Macri sigue sin condenar el golpe en Bolivia y apenas manifestó que está «preocupado»

El presidente Mauricio Macri reconoció que el Gobierno argentino está “preocupado” por la situación en Bolivia, aunque continuó con la línea general de no condenar el golpe de Estado contra el presidente boliviano Evo Morales. Hoy el gabinete argentino analizará la situación en el país hermano y el canciller argentino Jorge Faurie brindará una conferencia de prensa por la tarde.

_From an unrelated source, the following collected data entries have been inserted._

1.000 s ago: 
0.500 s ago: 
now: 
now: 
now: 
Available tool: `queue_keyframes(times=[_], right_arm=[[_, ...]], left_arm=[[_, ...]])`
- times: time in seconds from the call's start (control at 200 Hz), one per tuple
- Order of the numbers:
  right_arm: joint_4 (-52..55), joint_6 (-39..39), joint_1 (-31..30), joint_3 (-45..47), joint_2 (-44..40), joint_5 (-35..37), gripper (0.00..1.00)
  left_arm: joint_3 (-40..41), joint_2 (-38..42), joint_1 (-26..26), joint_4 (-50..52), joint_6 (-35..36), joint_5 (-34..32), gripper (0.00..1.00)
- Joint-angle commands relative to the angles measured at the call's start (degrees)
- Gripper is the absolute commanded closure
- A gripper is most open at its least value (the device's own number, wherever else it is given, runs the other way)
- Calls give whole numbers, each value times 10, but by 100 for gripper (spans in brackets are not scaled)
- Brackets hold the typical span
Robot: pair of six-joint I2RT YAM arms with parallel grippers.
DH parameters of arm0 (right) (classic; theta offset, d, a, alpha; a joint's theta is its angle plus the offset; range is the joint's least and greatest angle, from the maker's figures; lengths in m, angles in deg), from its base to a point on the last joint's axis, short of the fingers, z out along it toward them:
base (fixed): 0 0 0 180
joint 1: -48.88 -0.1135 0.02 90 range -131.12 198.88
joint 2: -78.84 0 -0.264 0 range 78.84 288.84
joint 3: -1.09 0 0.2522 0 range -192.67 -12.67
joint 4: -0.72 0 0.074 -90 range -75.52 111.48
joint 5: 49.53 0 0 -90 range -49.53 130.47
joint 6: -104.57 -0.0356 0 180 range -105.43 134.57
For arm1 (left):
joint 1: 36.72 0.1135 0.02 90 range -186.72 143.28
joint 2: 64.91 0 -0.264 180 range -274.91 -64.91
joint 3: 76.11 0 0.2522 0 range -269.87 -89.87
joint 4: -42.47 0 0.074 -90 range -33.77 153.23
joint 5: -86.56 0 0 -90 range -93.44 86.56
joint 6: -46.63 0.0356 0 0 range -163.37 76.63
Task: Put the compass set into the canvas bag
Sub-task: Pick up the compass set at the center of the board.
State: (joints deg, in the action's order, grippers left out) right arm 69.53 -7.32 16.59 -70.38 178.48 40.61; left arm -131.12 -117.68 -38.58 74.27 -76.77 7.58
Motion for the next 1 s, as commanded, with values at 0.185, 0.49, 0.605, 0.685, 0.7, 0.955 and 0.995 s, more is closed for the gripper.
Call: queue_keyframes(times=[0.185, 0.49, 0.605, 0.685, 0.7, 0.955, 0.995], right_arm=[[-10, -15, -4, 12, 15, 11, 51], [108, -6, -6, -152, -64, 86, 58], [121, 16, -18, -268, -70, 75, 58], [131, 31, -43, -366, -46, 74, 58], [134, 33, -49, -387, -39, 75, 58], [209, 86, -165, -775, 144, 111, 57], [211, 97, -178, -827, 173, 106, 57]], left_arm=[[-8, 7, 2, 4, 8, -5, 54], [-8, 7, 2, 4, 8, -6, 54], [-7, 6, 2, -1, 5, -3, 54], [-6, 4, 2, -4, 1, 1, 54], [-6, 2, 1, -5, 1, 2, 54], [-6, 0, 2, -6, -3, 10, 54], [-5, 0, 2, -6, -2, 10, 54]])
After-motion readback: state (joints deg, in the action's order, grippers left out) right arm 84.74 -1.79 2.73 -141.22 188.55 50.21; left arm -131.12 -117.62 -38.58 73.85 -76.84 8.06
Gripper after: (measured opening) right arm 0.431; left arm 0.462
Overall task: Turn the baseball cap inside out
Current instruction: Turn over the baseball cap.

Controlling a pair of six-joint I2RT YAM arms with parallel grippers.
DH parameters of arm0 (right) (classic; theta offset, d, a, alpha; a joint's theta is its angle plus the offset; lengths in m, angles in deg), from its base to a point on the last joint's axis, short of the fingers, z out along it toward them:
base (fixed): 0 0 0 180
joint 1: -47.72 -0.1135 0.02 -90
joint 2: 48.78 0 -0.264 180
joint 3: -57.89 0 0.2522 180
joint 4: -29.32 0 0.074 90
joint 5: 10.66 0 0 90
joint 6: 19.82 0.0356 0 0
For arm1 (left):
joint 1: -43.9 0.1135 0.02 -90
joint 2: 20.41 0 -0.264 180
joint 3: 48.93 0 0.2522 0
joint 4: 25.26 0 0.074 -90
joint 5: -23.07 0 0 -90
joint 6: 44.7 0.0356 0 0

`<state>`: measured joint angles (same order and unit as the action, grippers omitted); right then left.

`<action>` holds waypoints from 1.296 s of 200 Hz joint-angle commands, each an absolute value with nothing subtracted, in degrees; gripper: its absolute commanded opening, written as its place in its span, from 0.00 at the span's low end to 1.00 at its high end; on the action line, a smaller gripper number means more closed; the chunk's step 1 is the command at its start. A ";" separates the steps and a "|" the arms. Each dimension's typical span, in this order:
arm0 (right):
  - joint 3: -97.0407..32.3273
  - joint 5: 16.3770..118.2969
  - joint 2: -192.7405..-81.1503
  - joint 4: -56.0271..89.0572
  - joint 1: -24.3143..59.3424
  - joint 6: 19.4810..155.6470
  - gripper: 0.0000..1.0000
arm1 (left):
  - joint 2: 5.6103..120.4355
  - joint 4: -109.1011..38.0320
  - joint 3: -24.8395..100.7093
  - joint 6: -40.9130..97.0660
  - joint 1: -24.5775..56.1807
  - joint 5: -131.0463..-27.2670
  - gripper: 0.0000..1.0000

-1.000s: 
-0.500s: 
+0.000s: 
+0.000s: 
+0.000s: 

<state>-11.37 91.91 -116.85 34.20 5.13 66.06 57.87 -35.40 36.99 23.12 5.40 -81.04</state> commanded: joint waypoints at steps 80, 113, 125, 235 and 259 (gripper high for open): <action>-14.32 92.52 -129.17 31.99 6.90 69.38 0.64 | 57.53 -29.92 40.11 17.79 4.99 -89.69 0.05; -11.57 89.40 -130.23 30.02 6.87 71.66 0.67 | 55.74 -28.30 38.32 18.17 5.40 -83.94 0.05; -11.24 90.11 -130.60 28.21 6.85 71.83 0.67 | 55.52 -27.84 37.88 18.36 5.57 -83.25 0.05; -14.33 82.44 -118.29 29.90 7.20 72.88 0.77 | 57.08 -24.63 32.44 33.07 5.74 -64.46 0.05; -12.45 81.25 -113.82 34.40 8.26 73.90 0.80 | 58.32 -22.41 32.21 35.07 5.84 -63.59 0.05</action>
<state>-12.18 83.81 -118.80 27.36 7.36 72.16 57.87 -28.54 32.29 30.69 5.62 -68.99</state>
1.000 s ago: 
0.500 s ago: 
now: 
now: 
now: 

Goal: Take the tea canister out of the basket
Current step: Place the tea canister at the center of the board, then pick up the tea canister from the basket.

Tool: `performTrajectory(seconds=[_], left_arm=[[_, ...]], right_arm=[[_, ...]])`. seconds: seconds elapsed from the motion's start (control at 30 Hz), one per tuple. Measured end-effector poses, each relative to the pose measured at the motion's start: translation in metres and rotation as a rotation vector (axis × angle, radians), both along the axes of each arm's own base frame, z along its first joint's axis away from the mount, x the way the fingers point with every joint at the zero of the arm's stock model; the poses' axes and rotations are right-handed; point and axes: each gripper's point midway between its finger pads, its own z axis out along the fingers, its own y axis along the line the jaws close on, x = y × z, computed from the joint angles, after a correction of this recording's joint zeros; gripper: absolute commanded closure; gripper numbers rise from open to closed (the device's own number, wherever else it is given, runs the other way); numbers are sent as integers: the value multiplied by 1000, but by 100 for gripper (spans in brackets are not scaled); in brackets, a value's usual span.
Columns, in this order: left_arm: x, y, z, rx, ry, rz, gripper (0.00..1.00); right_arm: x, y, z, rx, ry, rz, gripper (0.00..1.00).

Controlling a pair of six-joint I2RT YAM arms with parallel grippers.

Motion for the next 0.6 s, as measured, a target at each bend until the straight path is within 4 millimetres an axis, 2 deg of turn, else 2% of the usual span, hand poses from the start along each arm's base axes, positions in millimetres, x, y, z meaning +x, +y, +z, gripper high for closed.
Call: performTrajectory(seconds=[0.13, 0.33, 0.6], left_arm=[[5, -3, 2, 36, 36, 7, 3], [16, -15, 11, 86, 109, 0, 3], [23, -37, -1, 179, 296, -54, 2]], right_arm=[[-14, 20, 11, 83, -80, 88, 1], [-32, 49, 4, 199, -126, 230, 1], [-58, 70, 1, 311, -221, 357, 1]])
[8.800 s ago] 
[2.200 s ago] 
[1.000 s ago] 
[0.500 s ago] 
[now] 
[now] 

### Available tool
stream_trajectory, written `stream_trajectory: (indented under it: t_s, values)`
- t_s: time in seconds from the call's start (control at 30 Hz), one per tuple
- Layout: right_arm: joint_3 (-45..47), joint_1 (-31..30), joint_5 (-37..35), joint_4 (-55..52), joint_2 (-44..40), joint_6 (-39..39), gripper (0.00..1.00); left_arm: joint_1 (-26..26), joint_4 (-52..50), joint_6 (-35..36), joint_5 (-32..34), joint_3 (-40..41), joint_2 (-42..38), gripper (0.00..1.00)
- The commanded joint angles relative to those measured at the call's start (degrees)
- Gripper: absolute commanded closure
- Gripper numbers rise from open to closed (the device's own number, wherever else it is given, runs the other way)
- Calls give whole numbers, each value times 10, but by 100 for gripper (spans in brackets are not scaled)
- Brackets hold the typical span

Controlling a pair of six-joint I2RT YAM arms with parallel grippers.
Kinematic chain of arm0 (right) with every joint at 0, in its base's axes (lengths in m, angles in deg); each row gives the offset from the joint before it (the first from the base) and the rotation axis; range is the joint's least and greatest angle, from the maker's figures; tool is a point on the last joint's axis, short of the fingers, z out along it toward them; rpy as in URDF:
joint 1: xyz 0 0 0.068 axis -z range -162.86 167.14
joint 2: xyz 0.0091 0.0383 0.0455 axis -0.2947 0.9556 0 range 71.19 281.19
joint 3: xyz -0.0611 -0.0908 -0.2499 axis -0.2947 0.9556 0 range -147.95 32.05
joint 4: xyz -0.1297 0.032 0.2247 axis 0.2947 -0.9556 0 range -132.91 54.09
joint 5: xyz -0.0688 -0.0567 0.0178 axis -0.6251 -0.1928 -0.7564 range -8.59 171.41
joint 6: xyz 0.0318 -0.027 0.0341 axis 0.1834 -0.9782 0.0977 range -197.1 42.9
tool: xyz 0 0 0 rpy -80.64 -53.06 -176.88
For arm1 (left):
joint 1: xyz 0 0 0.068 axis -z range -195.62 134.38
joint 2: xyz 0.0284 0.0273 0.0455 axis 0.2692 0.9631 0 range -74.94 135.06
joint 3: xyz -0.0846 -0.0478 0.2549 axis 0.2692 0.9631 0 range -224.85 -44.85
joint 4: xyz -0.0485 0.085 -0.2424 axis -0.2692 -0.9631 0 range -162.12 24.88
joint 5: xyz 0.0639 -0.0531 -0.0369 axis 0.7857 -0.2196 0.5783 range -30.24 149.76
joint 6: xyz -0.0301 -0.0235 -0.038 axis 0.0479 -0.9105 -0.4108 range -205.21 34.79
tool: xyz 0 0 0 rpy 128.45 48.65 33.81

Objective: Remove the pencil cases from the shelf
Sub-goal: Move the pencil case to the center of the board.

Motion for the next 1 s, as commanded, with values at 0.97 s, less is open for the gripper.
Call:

Ante una consulta periodística, el presidente argentino manifestó escuetamente: “Todos estamos preocupados por Bolivia”. Este domingo, luego de la renuncia de Evo, el Gobierno argentino difundió un comunicado abogando por la paz social: “Hacemos un llamado a todos los actores políticos y sociales bolivianos para preservar la paz social y el diálogo, enfatizando importancia de encaminar este periodo de transición que se ha abierto por las vías institucionales”.

https://informepolitico.com.ar/evo-morales-insiste-con-el-golpe-de-estado-y-califica-a-mesa-y-camacho-de-discriminadores-y-conspiradores/

El embajador argentino en La Paz, Normando Álvarez García, por su parte, afirmó que para el gobierno argentino no había un golpe de Estado en curso en el país andino, pese al pronunciamiento de las FFAA por la renuncia de Evo y al alzamiento de sectores de la policía, además de múltiples manifestaciones violentas de la derecha boliviana.

En sus declaraciones previas, Faurie sólo hizo eje en las elecciones previas al golpe: “La OEA fue clara: hubo un proceso irregular. Morales lo reconoció el sábado. Las Fuerzas Armadas se declararon prescindentes, dijeron a la clase política que busque una salida y esto es lo que ha ocurrido”. Luego añadió: “Las dudas sobre esas elecciones quedaron ratificadas de algún modo a partir del informe de la OEA. El gobierno de transición es interino para llamar a elecciones”.

El único dirigente del PRO que condenó el golpe de Estado sin ambigüedades fue el actual diputado Daniel Lipovetzky: “¡Si mueve la cola y ladra es un perro! Si las Fuerzas Armadas ‘recomiendan’ (léase obligan, exigen) la renuncia de un presidente elegido democráticamente esto es un golpe de Estado. ¡Es necesario que se aplique la Carta Democrática Interamericana de OEA y que dicho organismo intervenga ya!”.

Inmediatamente después de la noticia de la renuncia del presidente boliviano, el presidente electo Alberto Fernández había llamado al presidente Macri para intentar consensuar una posición de repudio al golpe de Estado, lo que resultó imposible. Luego de esta charla, Fernández tuiteó: «En Bolivia se ha consumado un golpe de Estado producto del accionar conjunto de civiles violentos, el personal policial autoacuartelado y la pasividad del ejército. Es un golpe perpetrado contra el presidente @evoespueblo que había convocado a un nuevo proceso electoral».

En Bolivia continúa la incertidumbre, ya que luego de la renuncia de Evo y del vicepresidente Álvaro García Linera, además de numerosos funcionarios vinculados al MAS, el país está en una situación de acefalía. La vicepresidenta segunda del senado, Jeanine Áñez, aseguró públicamente que estaría dispuesta a asumir la conducción del Poder Ejecutivo para terminar con el vandalismo y convocar a nuevas elecciones.